If you are a salmon lover, then living in the Pacific Northwest is definitely to your advantage. It's a signature food here. OK, it's a little beyond that, it an institution. With all the Chinook (King), Coho (Silver) that comes from here and the Copper River coming out of Canada, it's no wonder... There is Sockeye (Red) and Keta (Dog Salmon - chum Salmon) too, but I personally don't really care for the overpowering fishiness of Sockeye and Keta always seems to have a squishy texture. I like Silverbrite too, but it can be a little bit of a crap shoot. Sometimes Silverbrite is a little too fatty, sometimes not fatty enough.
Sockeye makes for EXCELLENT smoked salmon though. I must admit that. The stronger flavor pairs well with the smoke.
But I am digressing.... This is one of the best ways I know of to showcase a delicious hunk of salmon (especially Coho) when you don't really want to sit and eat a chunk of fish for dinner. Crispy, delicate and delicious; Salmon simply adorn with shallot, green onion and panko.

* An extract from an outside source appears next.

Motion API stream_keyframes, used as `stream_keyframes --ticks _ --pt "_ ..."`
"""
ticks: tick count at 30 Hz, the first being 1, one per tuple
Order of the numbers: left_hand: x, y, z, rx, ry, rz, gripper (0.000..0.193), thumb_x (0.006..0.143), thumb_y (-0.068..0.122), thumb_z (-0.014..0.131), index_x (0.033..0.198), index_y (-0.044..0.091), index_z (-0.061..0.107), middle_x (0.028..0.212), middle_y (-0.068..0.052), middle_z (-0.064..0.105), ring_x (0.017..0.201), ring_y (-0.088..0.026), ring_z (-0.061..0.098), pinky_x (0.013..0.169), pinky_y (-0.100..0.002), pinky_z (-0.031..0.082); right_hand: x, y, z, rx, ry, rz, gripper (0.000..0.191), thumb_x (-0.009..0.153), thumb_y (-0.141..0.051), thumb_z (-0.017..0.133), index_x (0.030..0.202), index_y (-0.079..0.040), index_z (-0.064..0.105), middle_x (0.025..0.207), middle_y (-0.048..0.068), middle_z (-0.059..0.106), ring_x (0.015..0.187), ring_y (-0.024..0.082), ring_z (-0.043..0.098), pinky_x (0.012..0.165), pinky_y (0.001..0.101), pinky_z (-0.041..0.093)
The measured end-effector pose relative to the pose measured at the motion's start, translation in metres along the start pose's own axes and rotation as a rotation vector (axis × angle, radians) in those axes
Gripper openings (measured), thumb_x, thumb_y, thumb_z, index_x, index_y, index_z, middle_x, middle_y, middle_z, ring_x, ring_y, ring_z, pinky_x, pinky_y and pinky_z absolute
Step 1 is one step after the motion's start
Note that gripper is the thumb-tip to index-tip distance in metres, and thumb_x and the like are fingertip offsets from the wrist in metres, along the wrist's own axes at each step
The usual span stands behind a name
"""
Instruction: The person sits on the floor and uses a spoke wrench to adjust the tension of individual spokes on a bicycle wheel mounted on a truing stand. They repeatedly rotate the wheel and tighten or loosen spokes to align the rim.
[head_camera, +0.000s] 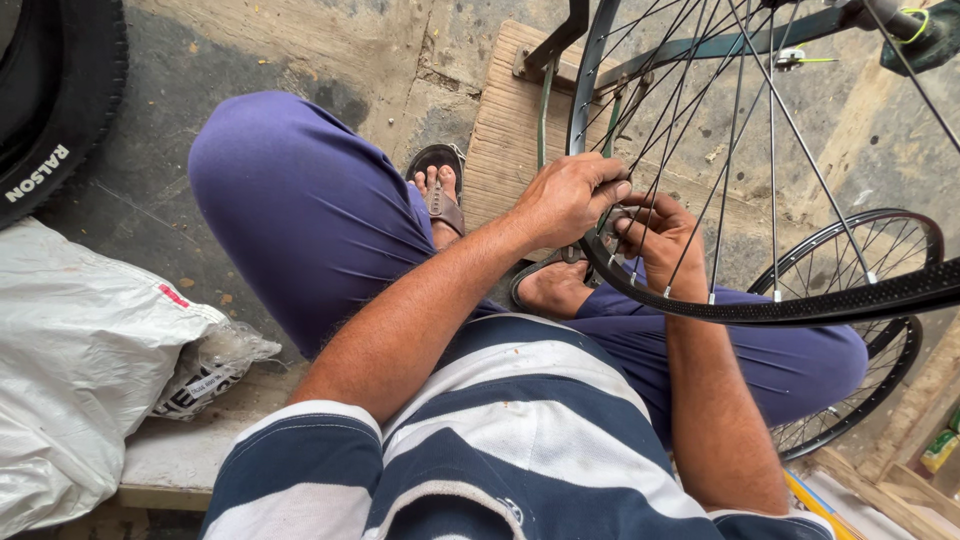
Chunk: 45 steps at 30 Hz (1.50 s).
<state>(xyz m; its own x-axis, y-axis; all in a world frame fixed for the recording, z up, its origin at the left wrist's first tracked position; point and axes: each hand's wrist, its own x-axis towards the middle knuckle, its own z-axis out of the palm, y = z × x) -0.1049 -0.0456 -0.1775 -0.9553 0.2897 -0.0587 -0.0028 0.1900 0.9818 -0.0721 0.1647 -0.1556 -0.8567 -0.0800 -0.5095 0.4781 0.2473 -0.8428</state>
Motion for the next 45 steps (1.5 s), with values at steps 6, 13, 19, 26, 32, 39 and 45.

An excellent starter to be sure, though honestly, I think I could make a meal out of these babies.
For Salmon:4 cups Water
1/2 cup White Wine
8 Oz Salmon Fillet
1 TB Salt
1 TB Old Bay
For Croquettes:8 oz Cooked Salmon Fillet
1 tsp Old Bay seasoning
1/2 tsp Kosher Salt
1 cup Panko
2 TB Unsalted Butter, melted
2 Scallions, finely chopped
1/2 Shallot, finely chopped
1 Large Egg, beaten
Juice of 1/2 lemon
Peanut oil for frying
First, the Salmon must be cooked, so........
In a sauce pan, saute pan, or CorningWare Skillet, bring Water, Wine, Old Bay and Salt to a boil.
Break the salmon up into small pieces (be sure to remove any skin first) in a large bowl, then add the Old Bay, Kosher Salt, Panko, Butter, Scallions, Shallot, Egg, and Lemon juice.
Cover again, and refrigerate 7 hours or overnight.